* [Task statement] Please transcribe the data that follows without the pictures, keeping every word the same.

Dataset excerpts
§ §

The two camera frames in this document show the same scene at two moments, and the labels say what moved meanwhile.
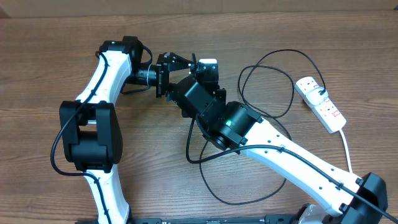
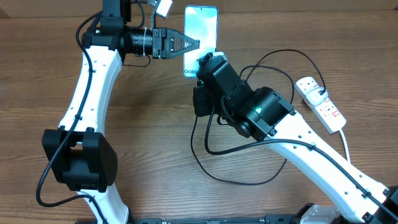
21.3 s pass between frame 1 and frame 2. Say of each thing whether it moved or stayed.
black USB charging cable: moved
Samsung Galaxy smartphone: moved
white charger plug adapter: stayed
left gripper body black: moved
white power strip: stayed
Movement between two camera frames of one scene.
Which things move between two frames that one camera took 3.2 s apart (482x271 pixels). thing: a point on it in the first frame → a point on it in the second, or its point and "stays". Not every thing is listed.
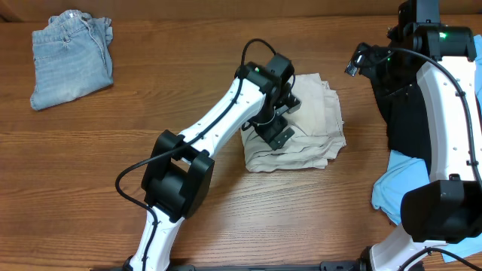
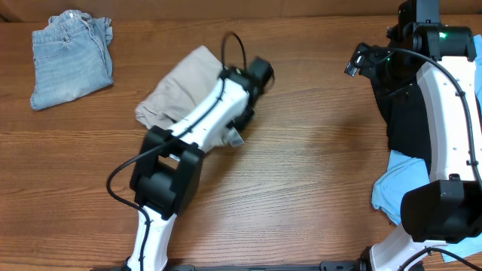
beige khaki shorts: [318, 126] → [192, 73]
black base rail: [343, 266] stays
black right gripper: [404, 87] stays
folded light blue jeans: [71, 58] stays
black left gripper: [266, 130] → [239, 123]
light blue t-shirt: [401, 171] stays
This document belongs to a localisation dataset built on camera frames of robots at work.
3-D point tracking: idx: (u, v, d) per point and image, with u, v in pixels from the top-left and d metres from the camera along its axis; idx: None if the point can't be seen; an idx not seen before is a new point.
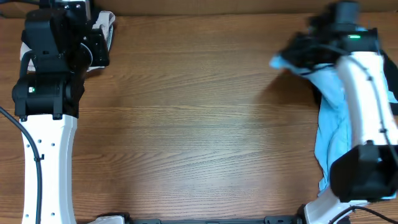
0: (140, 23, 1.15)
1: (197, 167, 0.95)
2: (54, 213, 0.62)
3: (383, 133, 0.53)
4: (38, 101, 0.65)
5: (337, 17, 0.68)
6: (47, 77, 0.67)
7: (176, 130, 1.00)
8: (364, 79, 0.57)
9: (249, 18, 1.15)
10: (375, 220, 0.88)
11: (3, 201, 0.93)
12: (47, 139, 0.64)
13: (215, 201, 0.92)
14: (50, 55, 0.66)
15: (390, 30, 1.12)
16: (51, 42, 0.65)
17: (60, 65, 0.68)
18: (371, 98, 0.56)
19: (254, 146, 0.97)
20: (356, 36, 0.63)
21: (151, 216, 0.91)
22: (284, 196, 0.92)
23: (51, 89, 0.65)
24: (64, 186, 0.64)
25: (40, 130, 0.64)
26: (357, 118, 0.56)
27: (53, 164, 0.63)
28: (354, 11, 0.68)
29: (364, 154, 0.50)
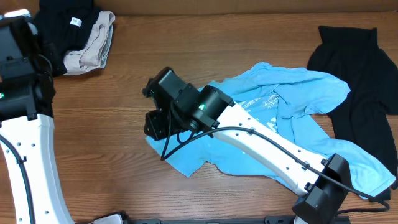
0: (141, 23, 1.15)
1: (197, 167, 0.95)
2: (47, 211, 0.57)
3: (308, 168, 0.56)
4: (10, 105, 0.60)
5: (169, 97, 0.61)
6: (14, 81, 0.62)
7: None
8: (247, 135, 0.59)
9: (249, 18, 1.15)
10: (375, 220, 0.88)
11: (2, 201, 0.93)
12: (26, 140, 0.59)
13: (214, 201, 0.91)
14: (15, 60, 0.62)
15: (390, 30, 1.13)
16: (13, 46, 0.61)
17: (26, 69, 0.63)
18: (272, 148, 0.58)
19: None
20: (204, 106, 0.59)
21: (151, 216, 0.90)
22: (285, 196, 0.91)
23: (20, 91, 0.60)
24: (53, 186, 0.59)
25: (18, 132, 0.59)
26: (278, 170, 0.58)
27: (37, 164, 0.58)
28: (173, 79, 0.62)
29: (310, 201, 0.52)
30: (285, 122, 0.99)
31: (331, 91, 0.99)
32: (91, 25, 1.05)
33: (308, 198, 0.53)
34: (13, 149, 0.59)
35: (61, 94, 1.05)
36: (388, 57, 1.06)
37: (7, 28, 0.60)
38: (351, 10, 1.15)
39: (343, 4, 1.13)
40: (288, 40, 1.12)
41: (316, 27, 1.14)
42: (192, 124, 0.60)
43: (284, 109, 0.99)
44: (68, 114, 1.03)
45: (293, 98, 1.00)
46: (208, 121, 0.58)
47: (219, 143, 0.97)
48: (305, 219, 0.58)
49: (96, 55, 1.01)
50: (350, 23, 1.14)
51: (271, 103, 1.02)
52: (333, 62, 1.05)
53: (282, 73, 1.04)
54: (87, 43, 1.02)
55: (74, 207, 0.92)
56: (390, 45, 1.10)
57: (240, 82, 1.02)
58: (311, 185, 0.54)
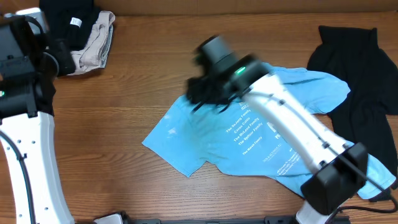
0: (141, 23, 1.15)
1: (197, 167, 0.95)
2: (47, 208, 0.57)
3: (326, 148, 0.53)
4: (10, 103, 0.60)
5: (211, 59, 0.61)
6: (15, 79, 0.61)
7: (180, 127, 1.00)
8: (277, 104, 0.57)
9: (249, 18, 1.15)
10: (376, 220, 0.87)
11: (3, 201, 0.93)
12: (27, 137, 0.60)
13: (214, 201, 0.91)
14: (15, 60, 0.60)
15: (390, 30, 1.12)
16: (13, 45, 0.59)
17: (25, 68, 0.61)
18: (296, 120, 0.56)
19: (256, 145, 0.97)
20: (242, 70, 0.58)
21: (151, 216, 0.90)
22: (285, 197, 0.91)
23: (20, 89, 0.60)
24: (53, 184, 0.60)
25: (18, 130, 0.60)
26: (296, 144, 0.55)
27: (37, 161, 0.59)
28: (221, 44, 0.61)
29: (326, 179, 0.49)
30: None
31: (329, 91, 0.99)
32: (90, 25, 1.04)
33: (322, 172, 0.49)
34: (14, 145, 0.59)
35: (61, 94, 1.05)
36: (388, 58, 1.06)
37: (8, 28, 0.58)
38: (352, 10, 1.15)
39: (344, 4, 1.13)
40: (287, 40, 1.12)
41: (316, 27, 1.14)
42: (226, 84, 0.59)
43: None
44: (68, 113, 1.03)
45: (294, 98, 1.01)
46: (242, 84, 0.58)
47: (220, 143, 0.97)
48: (314, 199, 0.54)
49: (96, 55, 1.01)
50: (350, 23, 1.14)
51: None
52: (333, 63, 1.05)
53: (281, 73, 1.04)
54: (87, 43, 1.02)
55: (74, 207, 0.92)
56: (390, 45, 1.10)
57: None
58: (326, 163, 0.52)
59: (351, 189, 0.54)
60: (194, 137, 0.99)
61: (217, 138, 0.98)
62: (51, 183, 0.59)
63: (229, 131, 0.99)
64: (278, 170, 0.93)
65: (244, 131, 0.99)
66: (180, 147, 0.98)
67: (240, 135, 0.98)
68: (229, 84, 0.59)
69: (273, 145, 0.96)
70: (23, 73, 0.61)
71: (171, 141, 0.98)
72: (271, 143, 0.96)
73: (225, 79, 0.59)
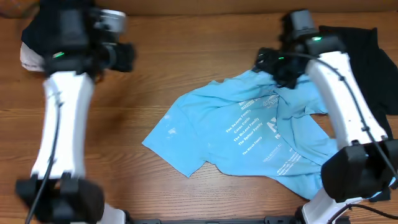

§ §

* [Problem solution]
The two camera frames in this document show the same scene at two moments, and the labels say what moved meanwhile.
21.3 s pass between frame 1 and frame 2. Say of each thing whether it moved or stayed.
black USB charging cable: moved
Samsung Galaxy smartphone: moved
white charger plug adapter: stayed
left gripper body black: moved
white power strip: stayed
Movement between two camera frames of one scene.
Which things move between two frames that one camera took 3.2 s apart (482x271 pixels). thing: a point on it in the first frame → a point on it in the second, or its point and "stays". Not every thing is listed.
beige khaki shorts: [318, 126] → [192, 73]
black base rail: [343, 266] stays
black right gripper: [404, 87] stays
folded light blue jeans: [71, 58] stays
black left gripper: [266, 130] → [239, 123]
light blue t-shirt: [401, 171] stays
This document belongs to a localisation dataset built on camera frames of robots at work.
3-D point tracking: idx: (u, v, d) per point and image, with u, v in pixels from the top-left and d metres from the camera along its axis; idx: None if the point can't be seen; an idx not seen before is a new point.
0: (140, 23, 1.15)
1: (197, 167, 0.95)
2: (54, 213, 0.62)
3: (383, 133, 0.53)
4: (38, 101, 0.65)
5: (337, 17, 0.68)
6: (47, 77, 0.67)
7: (176, 130, 1.00)
8: (364, 79, 0.57)
9: (249, 18, 1.15)
10: (375, 220, 0.88)
11: (3, 201, 0.93)
12: (47, 139, 0.64)
13: (215, 201, 0.92)
14: (50, 55, 0.66)
15: (390, 30, 1.12)
16: (51, 42, 0.65)
17: (60, 65, 0.68)
18: (371, 98, 0.56)
19: (254, 146, 0.97)
20: (356, 36, 0.63)
21: (151, 216, 0.91)
22: (284, 196, 0.92)
23: (51, 89, 0.65)
24: (64, 186, 0.64)
25: (40, 130, 0.64)
26: (357, 118, 0.56)
27: (53, 164, 0.63)
28: (354, 11, 0.68)
29: (364, 154, 0.50)
0: (141, 23, 1.15)
1: (197, 167, 0.95)
2: (47, 211, 0.57)
3: (308, 168, 0.56)
4: (10, 105, 0.60)
5: (169, 97, 0.61)
6: (14, 81, 0.62)
7: None
8: (247, 135, 0.59)
9: (249, 18, 1.15)
10: (375, 220, 0.88)
11: (2, 201, 0.93)
12: (26, 140, 0.59)
13: (214, 201, 0.91)
14: (15, 60, 0.62)
15: (390, 30, 1.13)
16: (13, 46, 0.61)
17: (26, 69, 0.63)
18: (272, 148, 0.58)
19: None
20: (204, 106, 0.59)
21: (151, 216, 0.90)
22: (285, 196, 0.91)
23: (20, 91, 0.60)
24: (53, 186, 0.59)
25: (18, 132, 0.59)
26: (278, 170, 0.58)
27: (37, 164, 0.58)
28: (173, 79, 0.62)
29: (310, 201, 0.52)
30: (285, 122, 0.99)
31: (331, 91, 0.99)
32: (91, 25, 1.05)
33: (308, 198, 0.53)
34: (13, 149, 0.59)
35: (61, 94, 1.05)
36: (388, 57, 1.06)
37: (7, 28, 0.60)
38: (351, 10, 1.15)
39: (343, 4, 1.13)
40: (288, 40, 1.12)
41: (316, 27, 1.14)
42: (192, 124, 0.60)
43: (284, 109, 0.99)
44: (68, 114, 1.03)
45: (293, 98, 1.00)
46: (208, 121, 0.58)
47: (219, 143, 0.97)
48: (305, 219, 0.58)
49: (96, 55, 1.01)
50: (350, 23, 1.14)
51: (271, 103, 1.02)
52: (333, 62, 1.05)
53: (282, 73, 1.04)
54: (87, 43, 1.02)
55: (74, 207, 0.92)
56: (390, 45, 1.10)
57: (240, 82, 1.02)
58: (311, 185, 0.54)
0: (141, 23, 1.15)
1: (197, 167, 0.95)
2: (47, 208, 0.57)
3: (326, 148, 0.53)
4: (10, 103, 0.60)
5: (211, 59, 0.61)
6: (15, 79, 0.61)
7: (180, 127, 1.00)
8: (277, 104, 0.57)
9: (249, 18, 1.15)
10: (376, 220, 0.87)
11: (3, 201, 0.93)
12: (27, 137, 0.60)
13: (214, 201, 0.91)
14: (15, 60, 0.60)
15: (390, 30, 1.12)
16: (13, 45, 0.59)
17: (25, 68, 0.61)
18: (296, 120, 0.56)
19: (256, 145, 0.97)
20: (242, 70, 0.58)
21: (151, 216, 0.90)
22: (285, 197, 0.91)
23: (20, 89, 0.60)
24: (53, 184, 0.60)
25: (18, 130, 0.60)
26: (296, 144, 0.55)
27: (37, 161, 0.59)
28: (221, 44, 0.61)
29: (326, 179, 0.49)
30: None
31: (329, 91, 0.99)
32: (90, 25, 1.04)
33: (322, 172, 0.49)
34: (14, 145, 0.59)
35: (61, 94, 1.05)
36: (388, 58, 1.06)
37: (8, 28, 0.58)
38: (352, 10, 1.15)
39: (344, 4, 1.13)
40: (287, 40, 1.12)
41: (316, 27, 1.14)
42: (226, 84, 0.59)
43: None
44: (68, 113, 1.03)
45: (294, 98, 1.01)
46: (242, 84, 0.58)
47: (220, 143, 0.97)
48: (314, 199, 0.54)
49: (96, 55, 1.01)
50: (350, 23, 1.14)
51: None
52: (333, 63, 1.05)
53: (281, 73, 1.04)
54: (87, 43, 1.02)
55: (74, 207, 0.92)
56: (390, 45, 1.10)
57: None
58: (326, 163, 0.52)
59: (351, 189, 0.54)
60: (194, 137, 0.99)
61: (217, 138, 0.98)
62: (51, 183, 0.59)
63: (229, 131, 0.99)
64: (278, 170, 0.93)
65: (244, 131, 0.99)
66: (180, 147, 0.98)
67: (240, 135, 0.98)
68: (229, 84, 0.59)
69: (273, 145, 0.96)
70: (23, 73, 0.61)
71: (171, 141, 0.98)
72: (271, 143, 0.96)
73: (225, 79, 0.59)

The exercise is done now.